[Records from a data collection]
# # #
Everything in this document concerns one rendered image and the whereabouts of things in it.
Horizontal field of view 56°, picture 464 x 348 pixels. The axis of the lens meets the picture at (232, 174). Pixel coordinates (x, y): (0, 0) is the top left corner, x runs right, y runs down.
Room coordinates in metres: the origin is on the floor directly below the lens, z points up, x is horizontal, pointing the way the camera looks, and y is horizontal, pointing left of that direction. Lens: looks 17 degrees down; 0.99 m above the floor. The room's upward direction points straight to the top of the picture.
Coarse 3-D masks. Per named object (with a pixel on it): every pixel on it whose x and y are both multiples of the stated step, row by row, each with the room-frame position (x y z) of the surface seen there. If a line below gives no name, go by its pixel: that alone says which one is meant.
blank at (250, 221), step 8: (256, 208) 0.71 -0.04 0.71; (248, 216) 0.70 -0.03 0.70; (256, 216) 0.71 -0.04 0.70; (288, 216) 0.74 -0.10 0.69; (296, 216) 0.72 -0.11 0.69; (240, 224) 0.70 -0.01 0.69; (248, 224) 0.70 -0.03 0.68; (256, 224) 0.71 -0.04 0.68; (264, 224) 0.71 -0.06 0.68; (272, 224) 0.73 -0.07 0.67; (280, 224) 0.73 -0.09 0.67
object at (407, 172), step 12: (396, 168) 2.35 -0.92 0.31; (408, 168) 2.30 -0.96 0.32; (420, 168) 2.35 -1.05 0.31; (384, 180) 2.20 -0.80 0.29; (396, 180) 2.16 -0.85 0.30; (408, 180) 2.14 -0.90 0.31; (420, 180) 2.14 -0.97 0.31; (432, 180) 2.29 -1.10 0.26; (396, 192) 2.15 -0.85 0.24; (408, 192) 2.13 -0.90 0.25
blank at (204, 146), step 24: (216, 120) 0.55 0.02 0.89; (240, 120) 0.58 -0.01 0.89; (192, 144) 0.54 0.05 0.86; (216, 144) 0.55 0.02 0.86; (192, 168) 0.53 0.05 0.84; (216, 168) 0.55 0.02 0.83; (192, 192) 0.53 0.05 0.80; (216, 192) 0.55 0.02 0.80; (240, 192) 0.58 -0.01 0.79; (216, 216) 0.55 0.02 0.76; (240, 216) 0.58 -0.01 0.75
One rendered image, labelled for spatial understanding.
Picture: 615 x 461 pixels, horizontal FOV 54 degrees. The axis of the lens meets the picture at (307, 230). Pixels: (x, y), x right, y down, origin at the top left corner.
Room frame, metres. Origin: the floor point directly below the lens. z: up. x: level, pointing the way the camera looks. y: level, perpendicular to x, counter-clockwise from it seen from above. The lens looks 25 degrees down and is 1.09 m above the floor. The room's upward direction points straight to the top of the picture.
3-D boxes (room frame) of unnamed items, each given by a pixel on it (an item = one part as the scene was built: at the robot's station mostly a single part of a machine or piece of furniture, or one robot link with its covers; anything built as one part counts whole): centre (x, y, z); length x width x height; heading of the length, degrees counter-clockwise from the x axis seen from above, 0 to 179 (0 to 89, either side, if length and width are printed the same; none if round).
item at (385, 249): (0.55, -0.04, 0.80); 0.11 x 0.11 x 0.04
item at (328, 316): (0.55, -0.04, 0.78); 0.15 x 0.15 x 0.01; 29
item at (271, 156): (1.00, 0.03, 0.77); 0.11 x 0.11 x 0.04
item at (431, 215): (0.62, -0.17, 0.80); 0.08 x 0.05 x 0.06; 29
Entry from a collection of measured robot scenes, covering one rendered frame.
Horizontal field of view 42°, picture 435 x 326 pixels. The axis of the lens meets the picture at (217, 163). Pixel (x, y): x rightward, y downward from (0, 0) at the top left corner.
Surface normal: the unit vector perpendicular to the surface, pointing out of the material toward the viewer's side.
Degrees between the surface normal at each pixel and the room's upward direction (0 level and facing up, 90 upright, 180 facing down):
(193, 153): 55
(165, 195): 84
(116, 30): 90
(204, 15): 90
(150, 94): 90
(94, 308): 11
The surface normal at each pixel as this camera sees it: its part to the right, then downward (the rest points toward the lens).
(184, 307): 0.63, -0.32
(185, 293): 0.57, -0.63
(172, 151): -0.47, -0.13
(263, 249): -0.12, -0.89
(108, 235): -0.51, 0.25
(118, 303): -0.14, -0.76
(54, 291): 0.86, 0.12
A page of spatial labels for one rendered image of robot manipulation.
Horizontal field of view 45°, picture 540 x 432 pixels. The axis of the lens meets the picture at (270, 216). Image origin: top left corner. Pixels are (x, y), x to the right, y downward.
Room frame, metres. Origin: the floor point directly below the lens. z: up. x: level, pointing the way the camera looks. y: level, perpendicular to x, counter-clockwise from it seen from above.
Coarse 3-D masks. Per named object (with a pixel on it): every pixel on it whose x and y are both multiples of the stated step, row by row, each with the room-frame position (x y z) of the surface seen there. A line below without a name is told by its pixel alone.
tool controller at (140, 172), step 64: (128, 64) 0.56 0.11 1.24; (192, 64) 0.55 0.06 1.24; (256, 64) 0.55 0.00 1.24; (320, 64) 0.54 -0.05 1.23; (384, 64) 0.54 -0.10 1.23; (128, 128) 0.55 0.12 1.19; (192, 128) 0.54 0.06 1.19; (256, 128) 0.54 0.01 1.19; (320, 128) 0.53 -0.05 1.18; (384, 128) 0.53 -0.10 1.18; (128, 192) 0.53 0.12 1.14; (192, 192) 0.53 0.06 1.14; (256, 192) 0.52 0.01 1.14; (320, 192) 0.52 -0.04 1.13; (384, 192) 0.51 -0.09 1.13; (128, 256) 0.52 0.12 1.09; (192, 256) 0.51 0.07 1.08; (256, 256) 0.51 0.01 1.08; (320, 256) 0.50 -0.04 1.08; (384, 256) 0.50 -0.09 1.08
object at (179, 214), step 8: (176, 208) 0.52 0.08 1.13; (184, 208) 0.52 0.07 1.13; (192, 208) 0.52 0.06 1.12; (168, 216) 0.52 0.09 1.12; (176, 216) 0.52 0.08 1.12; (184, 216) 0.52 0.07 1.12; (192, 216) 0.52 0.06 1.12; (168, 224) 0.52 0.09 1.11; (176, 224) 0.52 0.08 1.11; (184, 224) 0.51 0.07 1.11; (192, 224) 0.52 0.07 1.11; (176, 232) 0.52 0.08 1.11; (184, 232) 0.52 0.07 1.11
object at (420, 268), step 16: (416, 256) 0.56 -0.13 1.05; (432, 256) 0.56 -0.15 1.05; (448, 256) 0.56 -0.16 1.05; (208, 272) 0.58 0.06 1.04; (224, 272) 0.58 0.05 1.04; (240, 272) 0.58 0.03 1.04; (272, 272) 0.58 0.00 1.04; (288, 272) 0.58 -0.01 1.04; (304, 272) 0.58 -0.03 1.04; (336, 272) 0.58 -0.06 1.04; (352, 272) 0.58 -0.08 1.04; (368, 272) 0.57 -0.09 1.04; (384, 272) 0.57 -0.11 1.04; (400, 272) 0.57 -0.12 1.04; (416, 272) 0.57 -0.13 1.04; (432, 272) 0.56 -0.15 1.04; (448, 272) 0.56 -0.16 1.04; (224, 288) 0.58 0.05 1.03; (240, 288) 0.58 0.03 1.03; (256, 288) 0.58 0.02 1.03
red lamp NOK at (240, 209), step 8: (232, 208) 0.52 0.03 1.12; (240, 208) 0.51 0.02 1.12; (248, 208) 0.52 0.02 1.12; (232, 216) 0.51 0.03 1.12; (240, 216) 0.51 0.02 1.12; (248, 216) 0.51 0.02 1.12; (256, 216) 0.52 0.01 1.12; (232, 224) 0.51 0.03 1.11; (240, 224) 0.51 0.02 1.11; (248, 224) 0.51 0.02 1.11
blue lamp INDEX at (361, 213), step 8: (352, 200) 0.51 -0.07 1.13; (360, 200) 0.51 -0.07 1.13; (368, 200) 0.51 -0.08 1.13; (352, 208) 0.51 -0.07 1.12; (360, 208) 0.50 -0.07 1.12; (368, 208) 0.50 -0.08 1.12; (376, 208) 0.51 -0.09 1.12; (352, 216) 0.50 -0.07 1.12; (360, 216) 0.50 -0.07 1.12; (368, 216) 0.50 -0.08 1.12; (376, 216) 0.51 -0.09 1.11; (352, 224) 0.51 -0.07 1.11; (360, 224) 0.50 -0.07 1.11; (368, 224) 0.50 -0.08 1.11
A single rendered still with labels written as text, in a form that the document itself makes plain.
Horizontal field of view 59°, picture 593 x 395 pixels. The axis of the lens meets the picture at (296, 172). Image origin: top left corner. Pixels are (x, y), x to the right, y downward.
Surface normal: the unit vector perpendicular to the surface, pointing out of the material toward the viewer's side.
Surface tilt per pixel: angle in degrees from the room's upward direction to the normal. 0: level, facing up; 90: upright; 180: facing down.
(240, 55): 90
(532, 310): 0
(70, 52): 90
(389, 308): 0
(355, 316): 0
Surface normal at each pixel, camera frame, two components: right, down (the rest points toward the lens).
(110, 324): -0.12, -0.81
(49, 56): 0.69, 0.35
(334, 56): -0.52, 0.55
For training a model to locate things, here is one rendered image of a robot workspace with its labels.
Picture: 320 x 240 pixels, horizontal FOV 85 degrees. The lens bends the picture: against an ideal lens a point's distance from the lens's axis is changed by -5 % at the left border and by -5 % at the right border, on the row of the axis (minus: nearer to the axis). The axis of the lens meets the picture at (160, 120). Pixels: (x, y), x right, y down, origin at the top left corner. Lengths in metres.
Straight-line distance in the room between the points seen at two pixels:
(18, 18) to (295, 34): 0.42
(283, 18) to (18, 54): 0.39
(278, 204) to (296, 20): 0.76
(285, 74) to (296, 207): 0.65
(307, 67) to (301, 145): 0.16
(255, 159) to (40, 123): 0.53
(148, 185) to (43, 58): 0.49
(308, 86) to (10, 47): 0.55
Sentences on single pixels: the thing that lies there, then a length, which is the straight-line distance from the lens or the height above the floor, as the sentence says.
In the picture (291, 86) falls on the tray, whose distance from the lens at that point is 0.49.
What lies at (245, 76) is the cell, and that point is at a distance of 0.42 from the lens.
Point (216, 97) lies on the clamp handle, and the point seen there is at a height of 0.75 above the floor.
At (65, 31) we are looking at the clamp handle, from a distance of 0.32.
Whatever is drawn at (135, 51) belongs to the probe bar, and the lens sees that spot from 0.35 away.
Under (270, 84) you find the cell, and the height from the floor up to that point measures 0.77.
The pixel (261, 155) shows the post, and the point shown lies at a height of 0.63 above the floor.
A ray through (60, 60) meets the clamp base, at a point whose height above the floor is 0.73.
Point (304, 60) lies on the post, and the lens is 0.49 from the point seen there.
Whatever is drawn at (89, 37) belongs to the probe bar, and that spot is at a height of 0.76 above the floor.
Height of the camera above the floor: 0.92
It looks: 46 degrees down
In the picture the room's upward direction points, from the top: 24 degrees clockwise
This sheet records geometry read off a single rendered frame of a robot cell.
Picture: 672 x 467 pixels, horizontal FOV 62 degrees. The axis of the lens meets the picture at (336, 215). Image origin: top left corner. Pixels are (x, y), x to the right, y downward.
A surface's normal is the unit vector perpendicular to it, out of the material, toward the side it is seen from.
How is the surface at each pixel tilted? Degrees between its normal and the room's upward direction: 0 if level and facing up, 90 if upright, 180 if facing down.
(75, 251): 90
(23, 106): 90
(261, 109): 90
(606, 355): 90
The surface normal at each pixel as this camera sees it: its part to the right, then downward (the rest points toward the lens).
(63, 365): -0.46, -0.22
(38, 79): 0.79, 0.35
# # #
**Your objective**
What you give back should be only the lines of the records above, starting at the line with "(185, 293): 0.57, -0.63" and ending at the line with "Horizontal field of view 45°, picture", restated word for word.

**Exercise solution**
(185, 293): 0.57, -0.63
(172, 151): -0.47, -0.13
(263, 249): -0.12, -0.89
(108, 235): -0.51, 0.25
(118, 303): -0.14, -0.76
(54, 291): 0.86, 0.12
A page of spatial labels for one rendered image of robot manipulation.
Horizontal field of view 45°, picture 540 x 432 pixels. The axis of the lens meets the picture at (270, 216). Image origin: top left corner. Pixels are (x, y), x to the right, y downward.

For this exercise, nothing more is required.